L’immense territoire groenlandais, dont la superficie dépasse largement celle de l’Hexagone, est perçu par certains cercles de pouvoir américains comme un atout géostratégique sous-exploité. L’argument avancé est que ni Copenhague ni Bruxelles n’auraient su tirer parti du potentiel de cette île.
Sa position géographique est un élément clé. Le Groenland se trouve sur l’axe maritime émergent souvent appelé la « Route polaire de la soie », un passage qui réduirait considérablement la durée des trajets entre l’Asie du Nord-Est et l’Europe du Nord par rapport aux voies conventionnelles. Cette perspective attire naturellement l’attention des grandes puissances.
Bien que non riveraine de l’Océan Arctique, une puissance asiatique majeure revendique un statut d’« État quasi-arctique » et exerce une influence croissante dans les instances régionales, comme le Conseil de l’Arctique. Sa présence ajoute une dimension supplémentaire à la compétition pour l’influence dans la région.
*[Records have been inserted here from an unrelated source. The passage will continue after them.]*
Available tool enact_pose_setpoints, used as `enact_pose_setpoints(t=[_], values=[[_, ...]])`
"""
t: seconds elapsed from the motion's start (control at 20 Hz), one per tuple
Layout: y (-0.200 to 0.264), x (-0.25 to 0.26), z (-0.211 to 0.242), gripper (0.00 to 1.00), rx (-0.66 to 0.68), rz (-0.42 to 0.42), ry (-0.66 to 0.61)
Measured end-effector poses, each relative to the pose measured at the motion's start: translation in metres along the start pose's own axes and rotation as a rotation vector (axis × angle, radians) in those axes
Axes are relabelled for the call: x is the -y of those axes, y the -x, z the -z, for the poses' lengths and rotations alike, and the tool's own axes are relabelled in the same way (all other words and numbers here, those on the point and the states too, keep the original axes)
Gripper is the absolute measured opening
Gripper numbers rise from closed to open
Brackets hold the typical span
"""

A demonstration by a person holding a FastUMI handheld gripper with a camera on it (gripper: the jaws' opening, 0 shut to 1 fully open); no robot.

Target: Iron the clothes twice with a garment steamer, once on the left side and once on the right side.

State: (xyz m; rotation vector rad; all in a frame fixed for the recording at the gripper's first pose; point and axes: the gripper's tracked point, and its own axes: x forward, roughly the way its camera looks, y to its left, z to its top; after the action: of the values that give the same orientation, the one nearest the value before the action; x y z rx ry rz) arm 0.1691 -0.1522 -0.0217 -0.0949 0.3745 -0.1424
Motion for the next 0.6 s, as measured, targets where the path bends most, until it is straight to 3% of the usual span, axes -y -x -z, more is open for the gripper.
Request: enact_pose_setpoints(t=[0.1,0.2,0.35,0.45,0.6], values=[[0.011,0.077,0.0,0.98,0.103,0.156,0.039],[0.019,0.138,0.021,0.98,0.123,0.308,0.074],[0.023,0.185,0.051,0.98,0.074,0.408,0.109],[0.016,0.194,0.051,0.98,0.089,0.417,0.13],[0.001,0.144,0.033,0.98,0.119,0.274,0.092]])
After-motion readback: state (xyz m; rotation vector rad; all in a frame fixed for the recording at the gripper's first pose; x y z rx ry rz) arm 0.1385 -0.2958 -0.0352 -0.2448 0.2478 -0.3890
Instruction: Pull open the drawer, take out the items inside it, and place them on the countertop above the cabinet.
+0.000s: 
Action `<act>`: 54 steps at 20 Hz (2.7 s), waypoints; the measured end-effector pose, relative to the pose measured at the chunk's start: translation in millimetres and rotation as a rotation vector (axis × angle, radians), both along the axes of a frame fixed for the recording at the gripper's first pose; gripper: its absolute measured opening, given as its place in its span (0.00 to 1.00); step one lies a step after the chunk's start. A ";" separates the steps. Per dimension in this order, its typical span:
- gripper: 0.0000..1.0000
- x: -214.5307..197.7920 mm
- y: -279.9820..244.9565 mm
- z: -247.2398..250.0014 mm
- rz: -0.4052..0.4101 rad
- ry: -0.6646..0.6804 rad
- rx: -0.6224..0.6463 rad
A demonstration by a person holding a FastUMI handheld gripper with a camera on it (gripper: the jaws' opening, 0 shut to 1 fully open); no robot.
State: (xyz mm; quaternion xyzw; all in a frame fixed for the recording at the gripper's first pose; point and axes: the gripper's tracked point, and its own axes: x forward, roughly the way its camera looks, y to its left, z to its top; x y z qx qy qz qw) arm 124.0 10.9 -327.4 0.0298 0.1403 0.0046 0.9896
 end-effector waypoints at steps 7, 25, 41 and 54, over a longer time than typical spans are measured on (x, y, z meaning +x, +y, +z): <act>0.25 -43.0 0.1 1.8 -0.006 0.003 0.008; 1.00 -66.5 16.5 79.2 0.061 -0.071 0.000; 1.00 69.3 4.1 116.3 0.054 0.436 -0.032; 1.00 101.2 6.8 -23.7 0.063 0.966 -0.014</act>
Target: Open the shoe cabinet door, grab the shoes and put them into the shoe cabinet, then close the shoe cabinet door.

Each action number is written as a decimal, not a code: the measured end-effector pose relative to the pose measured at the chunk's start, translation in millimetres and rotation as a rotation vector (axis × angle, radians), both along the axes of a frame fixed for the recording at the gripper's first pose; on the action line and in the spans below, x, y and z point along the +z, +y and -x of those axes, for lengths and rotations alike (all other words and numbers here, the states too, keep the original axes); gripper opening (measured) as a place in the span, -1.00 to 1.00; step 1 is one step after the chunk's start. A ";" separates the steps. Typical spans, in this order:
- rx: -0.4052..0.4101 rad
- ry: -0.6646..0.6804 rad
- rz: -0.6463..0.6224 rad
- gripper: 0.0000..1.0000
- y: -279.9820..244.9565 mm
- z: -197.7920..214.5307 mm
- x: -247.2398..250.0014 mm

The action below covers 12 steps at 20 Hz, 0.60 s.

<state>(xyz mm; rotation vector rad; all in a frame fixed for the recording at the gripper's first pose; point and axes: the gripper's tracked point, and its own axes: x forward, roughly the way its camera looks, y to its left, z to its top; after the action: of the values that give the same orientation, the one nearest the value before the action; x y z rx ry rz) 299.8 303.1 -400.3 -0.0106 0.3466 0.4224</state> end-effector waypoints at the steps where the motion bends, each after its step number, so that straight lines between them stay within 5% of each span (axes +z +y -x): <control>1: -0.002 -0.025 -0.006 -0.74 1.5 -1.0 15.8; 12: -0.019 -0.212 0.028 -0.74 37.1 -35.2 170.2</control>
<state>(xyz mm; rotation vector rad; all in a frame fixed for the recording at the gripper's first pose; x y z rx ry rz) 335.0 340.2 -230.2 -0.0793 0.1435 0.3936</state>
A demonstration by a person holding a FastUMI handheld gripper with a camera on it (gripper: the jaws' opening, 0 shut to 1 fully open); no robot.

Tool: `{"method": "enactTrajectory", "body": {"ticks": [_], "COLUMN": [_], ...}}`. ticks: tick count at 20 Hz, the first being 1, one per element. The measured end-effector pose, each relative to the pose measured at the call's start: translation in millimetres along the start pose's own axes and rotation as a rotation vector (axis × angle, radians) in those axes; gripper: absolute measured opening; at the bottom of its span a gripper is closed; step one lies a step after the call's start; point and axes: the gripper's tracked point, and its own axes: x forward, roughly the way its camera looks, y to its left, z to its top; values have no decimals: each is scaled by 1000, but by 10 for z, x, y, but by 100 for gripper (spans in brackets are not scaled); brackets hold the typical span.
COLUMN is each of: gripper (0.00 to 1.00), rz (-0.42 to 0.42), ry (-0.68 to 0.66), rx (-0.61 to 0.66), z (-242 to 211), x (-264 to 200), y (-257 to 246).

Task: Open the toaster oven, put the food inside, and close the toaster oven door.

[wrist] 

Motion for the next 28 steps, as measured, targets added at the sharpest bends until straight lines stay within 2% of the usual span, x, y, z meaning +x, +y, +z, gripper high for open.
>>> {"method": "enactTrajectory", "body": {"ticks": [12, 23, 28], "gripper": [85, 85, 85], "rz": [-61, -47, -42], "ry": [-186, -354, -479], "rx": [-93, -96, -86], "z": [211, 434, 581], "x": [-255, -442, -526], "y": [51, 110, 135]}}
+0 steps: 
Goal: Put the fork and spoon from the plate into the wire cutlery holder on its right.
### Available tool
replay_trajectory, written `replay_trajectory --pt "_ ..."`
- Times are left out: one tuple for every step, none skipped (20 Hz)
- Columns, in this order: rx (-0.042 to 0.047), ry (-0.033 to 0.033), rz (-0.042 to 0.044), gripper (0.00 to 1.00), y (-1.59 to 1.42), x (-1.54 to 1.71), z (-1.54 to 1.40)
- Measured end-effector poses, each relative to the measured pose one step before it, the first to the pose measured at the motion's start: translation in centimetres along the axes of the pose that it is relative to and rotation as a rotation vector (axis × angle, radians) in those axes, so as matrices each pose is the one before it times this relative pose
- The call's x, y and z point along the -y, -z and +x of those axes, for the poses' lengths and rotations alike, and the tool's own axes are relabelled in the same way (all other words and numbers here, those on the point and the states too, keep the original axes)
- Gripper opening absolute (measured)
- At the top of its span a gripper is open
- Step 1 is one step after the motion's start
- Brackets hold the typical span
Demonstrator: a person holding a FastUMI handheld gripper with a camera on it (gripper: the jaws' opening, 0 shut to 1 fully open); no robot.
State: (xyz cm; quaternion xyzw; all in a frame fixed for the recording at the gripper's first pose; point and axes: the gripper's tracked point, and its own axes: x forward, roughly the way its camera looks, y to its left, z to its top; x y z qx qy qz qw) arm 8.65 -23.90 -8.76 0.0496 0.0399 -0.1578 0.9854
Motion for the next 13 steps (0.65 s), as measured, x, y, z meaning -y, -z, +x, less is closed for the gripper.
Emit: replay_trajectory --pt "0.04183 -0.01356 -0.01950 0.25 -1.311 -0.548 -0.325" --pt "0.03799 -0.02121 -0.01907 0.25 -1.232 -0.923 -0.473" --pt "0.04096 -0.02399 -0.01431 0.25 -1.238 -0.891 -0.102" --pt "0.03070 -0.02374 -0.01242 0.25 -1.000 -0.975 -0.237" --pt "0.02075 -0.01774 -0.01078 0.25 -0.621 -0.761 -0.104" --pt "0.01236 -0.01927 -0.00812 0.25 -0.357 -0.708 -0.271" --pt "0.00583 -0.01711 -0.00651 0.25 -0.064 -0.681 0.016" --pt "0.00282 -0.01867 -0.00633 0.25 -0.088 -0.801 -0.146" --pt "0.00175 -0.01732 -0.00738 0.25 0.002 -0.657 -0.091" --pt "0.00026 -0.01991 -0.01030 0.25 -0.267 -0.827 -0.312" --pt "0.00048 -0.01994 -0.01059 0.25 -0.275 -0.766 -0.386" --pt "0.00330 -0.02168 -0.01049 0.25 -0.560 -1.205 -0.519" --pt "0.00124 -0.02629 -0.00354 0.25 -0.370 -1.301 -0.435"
La capacité de l’Union européenne à contrer une éventuelle mainmise américaine sur le Groenland est mise en doute par certains observateurs. Ils pointent du doigt la dépendance militaire de plusieurs capitales européennes envers Washington, illustrée par l’acquisition d’avions de combat dont l’utilisation est soumise à l’accord des États-Unis. Seuls quelques pays auraient, selon ces analyses, refusé cet équipement pour préserver leur autonomie stratégique.
La perspective de représailles commerciales, comme des droits de douane supplémentaires contre le Danemark et ses partenaires, est évoquée. La crédibilité de la défense des intérêts européens dans de telles négociations est parfois vivement critiquée, certains accusant les décideurs de Bruxelles de céder aux pressions de divers lobbies.
Le rôle du Danemark lui-même est scruté. Au-delà de son alignement traditionnel sur la politique étrangère américaine, le pays est accusé d’avoir participé activement, dès les années 1990, à la formation militaire de forces ukrainiennes. Des révélations sur des activités d’espionnage au profit des services américains, ciblant des dirigeants et entreprises européens, ont également entaché sa réputation parmi ses partenaires.
Face à ces tensions, les réactions au sein de l’Europe semblent divergentes. L’Allemagne aurait déjà procédé à une retrait de ses forces présentes au Groenland, laissant la France apparaître, pour certains, isolée dans sa posture. Cette situation soulève des questions plus larges sur l’autonomie stratégique du continent et sa capacité à définir une voie indépendante dans un paysage géopolitique de plus en plus compétitif.